(Description of the task): Give the data again in full, exactly as written below.

(Provided material):
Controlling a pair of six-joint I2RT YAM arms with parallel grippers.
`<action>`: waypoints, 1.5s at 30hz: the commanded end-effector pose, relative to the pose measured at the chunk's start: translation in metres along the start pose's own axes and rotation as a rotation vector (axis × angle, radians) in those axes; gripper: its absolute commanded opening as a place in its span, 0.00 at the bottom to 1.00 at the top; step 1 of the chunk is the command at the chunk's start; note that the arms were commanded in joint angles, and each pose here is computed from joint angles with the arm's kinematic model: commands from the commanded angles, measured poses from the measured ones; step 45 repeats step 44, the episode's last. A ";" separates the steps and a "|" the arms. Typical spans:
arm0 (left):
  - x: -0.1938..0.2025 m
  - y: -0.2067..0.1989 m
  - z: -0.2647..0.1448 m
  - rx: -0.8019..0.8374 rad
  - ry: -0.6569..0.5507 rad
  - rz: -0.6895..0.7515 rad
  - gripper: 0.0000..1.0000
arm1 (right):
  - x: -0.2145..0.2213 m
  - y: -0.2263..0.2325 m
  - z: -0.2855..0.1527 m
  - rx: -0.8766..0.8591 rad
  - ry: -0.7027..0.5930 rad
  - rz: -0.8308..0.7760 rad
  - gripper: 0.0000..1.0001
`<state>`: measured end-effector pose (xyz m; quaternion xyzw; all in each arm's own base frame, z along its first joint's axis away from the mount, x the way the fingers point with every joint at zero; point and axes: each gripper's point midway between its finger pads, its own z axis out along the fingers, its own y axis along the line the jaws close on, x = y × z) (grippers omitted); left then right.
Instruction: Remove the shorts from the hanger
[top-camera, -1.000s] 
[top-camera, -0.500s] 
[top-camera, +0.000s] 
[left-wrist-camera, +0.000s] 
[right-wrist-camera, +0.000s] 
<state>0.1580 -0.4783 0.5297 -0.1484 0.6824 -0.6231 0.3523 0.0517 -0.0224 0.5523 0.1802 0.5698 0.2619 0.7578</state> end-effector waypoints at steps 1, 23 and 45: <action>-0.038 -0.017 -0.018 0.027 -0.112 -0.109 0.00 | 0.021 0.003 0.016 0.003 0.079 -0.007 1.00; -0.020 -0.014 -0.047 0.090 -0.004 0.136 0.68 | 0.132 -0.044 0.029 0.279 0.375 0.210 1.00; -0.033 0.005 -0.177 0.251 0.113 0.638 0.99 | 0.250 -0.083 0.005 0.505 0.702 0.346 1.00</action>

(Problem solution):
Controlling a pair of six-joint I2RT YAM arms with parallel grippers.
`<action>`: waypoints, 1.5s at 30hz: the commanded end-effector pose, relative to the pose measured at the chunk's start: translation in metres along the start pose's own axes and rotation as a rotation vector (axis × angle, radians) in those axes; gripper: its absolute commanded opening as a place in its span, 0.00 at the bottom to 1.00 at the top; step 1 of the chunk is the command at the chunk's start; note that the arms were commanded in joint angles, and each pose here is computed from joint angles with the arm's kinematic model: commands from the commanded angles, measured poses from the measured ones; step 45 repeats step 44, the episode's last. A ";" separates the steps and a "|" the arms. Typical spans:
arm0 (left):
  - x: -0.1938..0.2025 m
  - y: -0.2067..0.1989 m
  - z: -0.2647..0.1448 m
  - rx: -0.8019..0.8374 rad
  - ry: -0.6569..0.5507 rad
  - rz: -0.6895..0.7515 rad
  - gripper: 0.0000..1.0000
arm1 (right):
  - x: -0.2145..0.2213 m
  - y: -0.2263..0.2325 m
  - z: -0.2855..0.1527 m
  - rx: -0.8766..0.8591 rad
  - ry: -0.7027..0.5930 rad
  - rz: -0.8308..0.7760 rad
  - gripper: 0.0000..1.0001
`<state>`: measured end-effector pose (xyz m; quaternion xyzw; all in each arm's own base frame, z along its first joint's axis away from the mount, x the way the fingers point with every joint at zero; point and axes: each gripper's point midway between its finger pads, its own z axis out along the fingers, its own y axis along the line the jaws close on, x = y × z) (grippers omitted); left then right.
Instruction: Remove the shorts from the hanger
[top-camera, -1.000s] 
[top-camera, -0.500s] 
[top-camera, +0.000s] 
[left-wrist-camera, +0.000s] 
[right-wrist-camera, +0.000s] 
<state>0.1580 -0.4783 0.5297 -0.1484 0.6824 -0.6231 0.3523 0.0517 -0.0224 0.5523 0.1802 0.5698 0.2619 0.7578</state> end-effector waypoints at steps 1, 23 and 45: <action>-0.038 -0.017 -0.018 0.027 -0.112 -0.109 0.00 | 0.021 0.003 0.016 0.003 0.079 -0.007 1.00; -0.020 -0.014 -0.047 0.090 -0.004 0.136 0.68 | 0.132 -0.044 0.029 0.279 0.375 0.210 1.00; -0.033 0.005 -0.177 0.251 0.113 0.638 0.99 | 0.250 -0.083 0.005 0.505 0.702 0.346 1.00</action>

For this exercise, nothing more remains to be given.